Bug #36738: drives still have old bluestore signature after cm-ansible run - ceph-cm-ansible - Ceph

Custom queries

Bug queue
Bug triage
Crash queue
Crash triage
Feedback
My issues
Need Review
Pending backports
Product Backlog Scrub

Actions

Copy link

Bug #36738

open

drives still have old bluestore signature after cm-ansible run

Added by Vasu Kulkarni over 5 years ago.

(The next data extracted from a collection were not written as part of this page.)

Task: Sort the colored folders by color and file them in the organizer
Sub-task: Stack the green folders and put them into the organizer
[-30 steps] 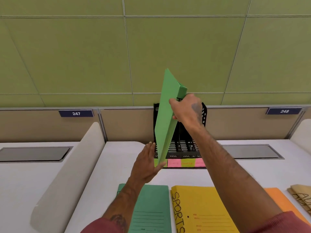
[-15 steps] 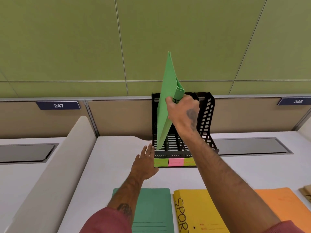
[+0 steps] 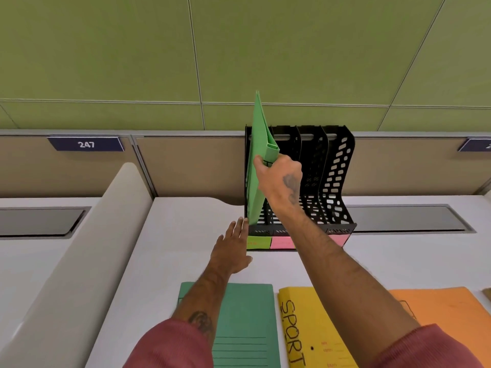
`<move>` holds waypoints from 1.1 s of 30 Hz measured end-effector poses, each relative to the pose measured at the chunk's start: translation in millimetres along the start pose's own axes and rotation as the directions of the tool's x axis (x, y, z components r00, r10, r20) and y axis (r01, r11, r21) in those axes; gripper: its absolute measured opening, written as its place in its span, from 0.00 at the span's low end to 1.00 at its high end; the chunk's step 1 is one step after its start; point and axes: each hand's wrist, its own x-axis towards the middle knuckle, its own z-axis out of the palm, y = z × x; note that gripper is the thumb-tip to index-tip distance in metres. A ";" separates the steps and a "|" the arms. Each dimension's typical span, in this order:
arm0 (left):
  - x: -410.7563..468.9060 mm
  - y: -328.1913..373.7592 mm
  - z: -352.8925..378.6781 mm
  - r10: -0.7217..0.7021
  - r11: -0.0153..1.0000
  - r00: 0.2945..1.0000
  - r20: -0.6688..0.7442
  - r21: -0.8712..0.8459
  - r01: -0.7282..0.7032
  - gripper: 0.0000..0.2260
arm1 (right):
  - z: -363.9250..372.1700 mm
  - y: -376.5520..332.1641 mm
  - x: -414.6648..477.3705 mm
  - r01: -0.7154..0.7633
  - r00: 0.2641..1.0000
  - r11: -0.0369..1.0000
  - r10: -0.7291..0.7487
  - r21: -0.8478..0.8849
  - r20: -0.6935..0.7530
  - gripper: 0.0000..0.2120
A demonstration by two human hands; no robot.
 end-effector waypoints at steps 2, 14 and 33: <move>0.5 -0.9 2.1 -0.007 1.000 1.000 0.004 -0.012 0.007 0.47 | 6.2 4.2 -0.1 -0.020 0.999 1.000 0.020 0.004 0.028 0.16; 2.4 -3.1 5.4 -0.040 0.997 0.999 0.026 -0.064 0.041 0.50 | 41.4 25.4 -3.1 -0.060 0.993 0.996 0.066 -0.060 0.100 0.24; -66.3 -20.9 -17.4 -0.092 0.994 0.992 -0.091 -0.062 0.086 0.42 | 26.9 51.9 -53.4 0.114 0.948 0.852 0.060 -0.511 0.312 0.37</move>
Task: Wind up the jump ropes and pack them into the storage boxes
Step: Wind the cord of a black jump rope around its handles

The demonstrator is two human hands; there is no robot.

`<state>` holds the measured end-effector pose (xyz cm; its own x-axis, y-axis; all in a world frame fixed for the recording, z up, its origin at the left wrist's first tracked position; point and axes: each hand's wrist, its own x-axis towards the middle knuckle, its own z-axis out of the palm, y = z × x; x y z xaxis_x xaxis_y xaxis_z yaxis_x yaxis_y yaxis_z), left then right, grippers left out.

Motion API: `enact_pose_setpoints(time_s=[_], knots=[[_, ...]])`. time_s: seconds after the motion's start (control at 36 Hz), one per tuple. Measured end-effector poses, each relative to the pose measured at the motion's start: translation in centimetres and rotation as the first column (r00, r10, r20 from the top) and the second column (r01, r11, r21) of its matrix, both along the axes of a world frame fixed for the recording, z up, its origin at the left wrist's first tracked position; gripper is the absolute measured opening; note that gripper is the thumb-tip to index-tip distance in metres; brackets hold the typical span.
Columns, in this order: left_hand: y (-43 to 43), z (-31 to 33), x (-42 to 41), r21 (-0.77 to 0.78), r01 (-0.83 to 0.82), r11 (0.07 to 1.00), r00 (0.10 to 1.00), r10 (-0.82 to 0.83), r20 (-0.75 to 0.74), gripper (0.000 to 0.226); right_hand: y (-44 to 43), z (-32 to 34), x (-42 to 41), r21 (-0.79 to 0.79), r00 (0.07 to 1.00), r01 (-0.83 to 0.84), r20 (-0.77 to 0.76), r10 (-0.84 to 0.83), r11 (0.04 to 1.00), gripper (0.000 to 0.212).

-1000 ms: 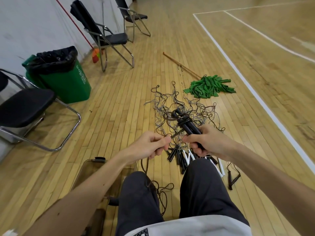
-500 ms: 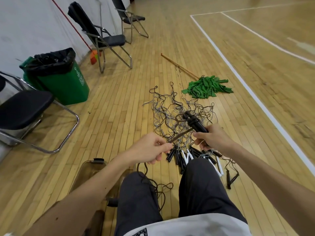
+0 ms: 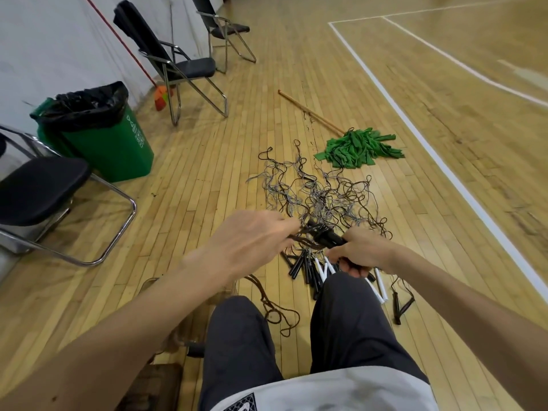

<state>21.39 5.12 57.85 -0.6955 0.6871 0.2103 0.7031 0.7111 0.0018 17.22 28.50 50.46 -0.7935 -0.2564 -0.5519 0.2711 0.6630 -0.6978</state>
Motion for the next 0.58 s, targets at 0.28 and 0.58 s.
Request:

Updated over 5 years ago.

Status:

New

Priority:

High

Assignee:

David Galloway

% Done:

Source:

Tags:

Backport:

Regression:

Severity:

3 - minor

Reviewed:

Affected Versions:

ceph-qa-suite:

Crash signature (v1):

Crash signature (v2):

Description

in ceph-deploy tests, couple of tests fail and it was not clear before what the issue was, running the same
tests in ovh has passed all the tests, so this confirms issue with ceph-deploy zap as well as cleanup with cm-ansible

using mira nodes where couple of jobs fail to bring up osd:http://pulpito.ceph.com/yuriw-2018-11-06_17:15:26-ceph-deploy-luminous-distro-basic-mira/

clean run: http://pulpito.ceph.com/vasu-2018-11-08_21:05:08-ceph-deploy-luminous-distro-basic-ovh/

Related issues 1 (0 open — 1 closed)

Related to Ceph - Bug #37089: tests: ceph-admin-commands.sh workunit does not log what it's doing

Resolved

Nathan Cutler

11/13/2018

Actions

Issue # Delay: days Cancel

History
Notes
Property changes

Actions

Copy link

Updated by David Galloway over 5 years ago

What job in http://pulpito.ceph.com/yuriw-2018-11-06_17:15:26-ceph-deploy-luminous-distro-basic-mira/ are you referring to?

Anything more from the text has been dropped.